Anamnèse
Une femme caucasienne de 22 ans avec des antécédents de polypose adénomateuse familiale (PAF) diagnostiquée en 1998 et traitée en 2002 avec une colectomie complète prophylactique et une reconstruction de l'iléostomie en 2003. Ses antécédents familiaux comprenaient un père, une grand-mère paternelle et un cousin paternel atteints de polypose adénomateuse familiale avec mutation du gène APC, et ce cousin est décédé d'une tumeur desmoïde à un stade avancé à l'âge de 20 ans.
En mars 2004, il s'est rendu au service des urgences de notre centre pour l'autopalpation d'une masse abdominale à croissance lente, non douloureuse, située dans la partie inférieure de la paroi abdominale et associée à une asthénie accrue. Il n'y avait pas de changement dans le rythme des selles ni d'autres symptômes d'accompagnement.

Examen physique
Le patient présentait un ECOG PS 1, avec un indice de Karnosfy de 80 %. À l'examen, la palpation a révélé une masse abdominale dure de 20 x 20 cm dans l'hypogastre, avec un péristaltisme présent et aucun signe d'ascite ou de péritonisme.

Examens complémentaires
- Lors de cette admission en mars 2004, un scanner a été réalisé, qui a montré une masse solide de 14 cm au niveau pelvien envahissant la musculature de la paroi antérieure et une autre masse solide de 6 cm dans la région mésentérique centrale, toutes deux compatibles par imagerie avec une fibromatose pelvienne.
- Le 2/3/2004, une ponction à l'aiguille fine a été effectuée sur la masse, qui s'est révélée négative pour la malignité, montrant des cellules mésenchymateuses bénignes.

Diagnostic
En juillet 2004, le patient a dû être réadmis dans notre centre en raison d'une augmentation de la masse, d'une anémie (hémoglobine à 58 g/l) et d'un œdème des membres inférieurs. Un nouveau scanner a été réalisé le 6/8/2004, qui a montré une augmentation de la masse mésentérique avec une légère hydronéphrose bilatérale. Une rébiopsie a été réalisée le 14/8/2004, qui s'est révélée positive pour la malignité, avec un résultat anatomopathologique confirmant la fibromatose. L'analyse immunohistochimique a montré une négativité pour les récepteurs des œstrogènes et de la progestérone et une négativité pour la mutation C-Kit (exon 17).

Traitement
La masse a été considérée comme non résécable et une chimiothérapie de première ligne (QT) a été entamée avec un schéma méthotrexate-vinblastine, qu'elle a suivi pour un total de 7 cycles d'août 2004 à février 2005, avec une progression tumorale observée au scanner de réévaluation de la réponse à la fin du traitement.
Il a reçu une QT de deuxième ligne avec 3 cycles d'ifosfamide-étoposide de mars à mai 2005, présentant à cette époque une progression tumorale significative au scanner (masse de 28 x 15 cm et 6 x 3 cm) qui a provoqué une insuffisance rénale obstructive et une pyélonéphrite aiguë, nécessitant à cette époque la mise en place d'une néphrostomie bilatérale.
Après une progression après deux lignes de chimiothérapie, un traitement à l'imatinib 400 mg/jour a été jugé nécessaire.

Évolution
Le patient a présenté une bonne tolérance à l'imatinib, ne nécessitant pas d'ajustement de dose.

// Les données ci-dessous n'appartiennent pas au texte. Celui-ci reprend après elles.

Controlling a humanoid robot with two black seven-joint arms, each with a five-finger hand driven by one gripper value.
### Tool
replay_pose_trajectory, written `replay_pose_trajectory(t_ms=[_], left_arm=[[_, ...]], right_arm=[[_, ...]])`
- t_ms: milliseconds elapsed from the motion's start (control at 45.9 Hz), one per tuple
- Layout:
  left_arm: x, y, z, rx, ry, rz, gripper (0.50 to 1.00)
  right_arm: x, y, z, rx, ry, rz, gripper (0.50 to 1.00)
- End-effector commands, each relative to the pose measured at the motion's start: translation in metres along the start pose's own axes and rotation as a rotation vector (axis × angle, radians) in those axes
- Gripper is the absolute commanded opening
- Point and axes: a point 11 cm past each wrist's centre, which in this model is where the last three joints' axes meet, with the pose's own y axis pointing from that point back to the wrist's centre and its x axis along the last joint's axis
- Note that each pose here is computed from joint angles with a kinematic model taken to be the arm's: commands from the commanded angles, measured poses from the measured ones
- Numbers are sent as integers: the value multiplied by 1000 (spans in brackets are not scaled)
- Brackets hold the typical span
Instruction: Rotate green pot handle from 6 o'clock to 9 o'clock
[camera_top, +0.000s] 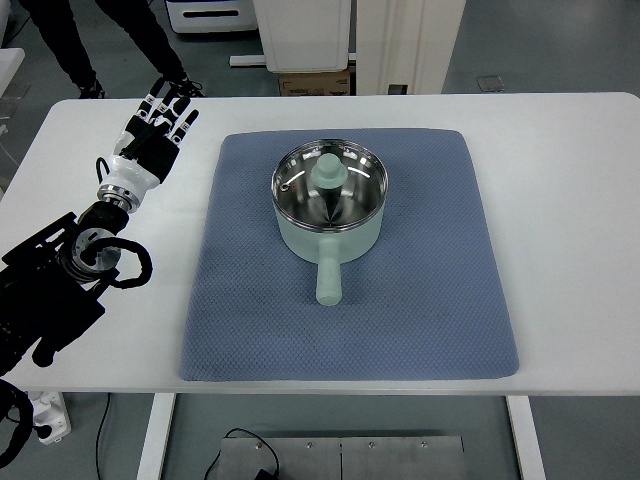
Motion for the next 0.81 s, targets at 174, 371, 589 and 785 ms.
replay_pose_trajectory(t_ms=[174,371,589,785], left_arm=[[2,0,5,-2,-15,2,1000],[1,0,6,-7,-16,0,1000],[-2,-2,5,-4,-13,-8,1000],[-1,-2,6,-6,-17,-3,1000]], right_arm=[[0,0,0,0,0,0,1000],[0,0,0,0,0,0,1000],[0,0,0,0,0,0,1000],[0,0,0,0,0,0,1000]])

Les examens ultérieurs ont montré une réduction progressive de la masse tumorale, avec une diminution de plus de 50 % au cours de la première année, et il a été possible de retirer les tubes de néphrostomie deux ans après le début du traitement par l'imatinib.
Actuellement, il continue d'être suivi par des analyses sanguines, un examen physique et un scanner abdominal tous les 6 mois. Lors du dernier contrôle en mars 2014, la masse mésentérique est restée stable, mesurant actuellement 5,8 x 2,9 cm.
La patiente exprime le souhait de se soumettre à un dépistage génétique, consciente du risque de progression de la tumeur. Elle attend une visite pour évaluer la sélection des ovules et la fécondation in vitro ultérieure, ce qui impliquerait la suspension de l'imatinib avant et pendant la grossesse.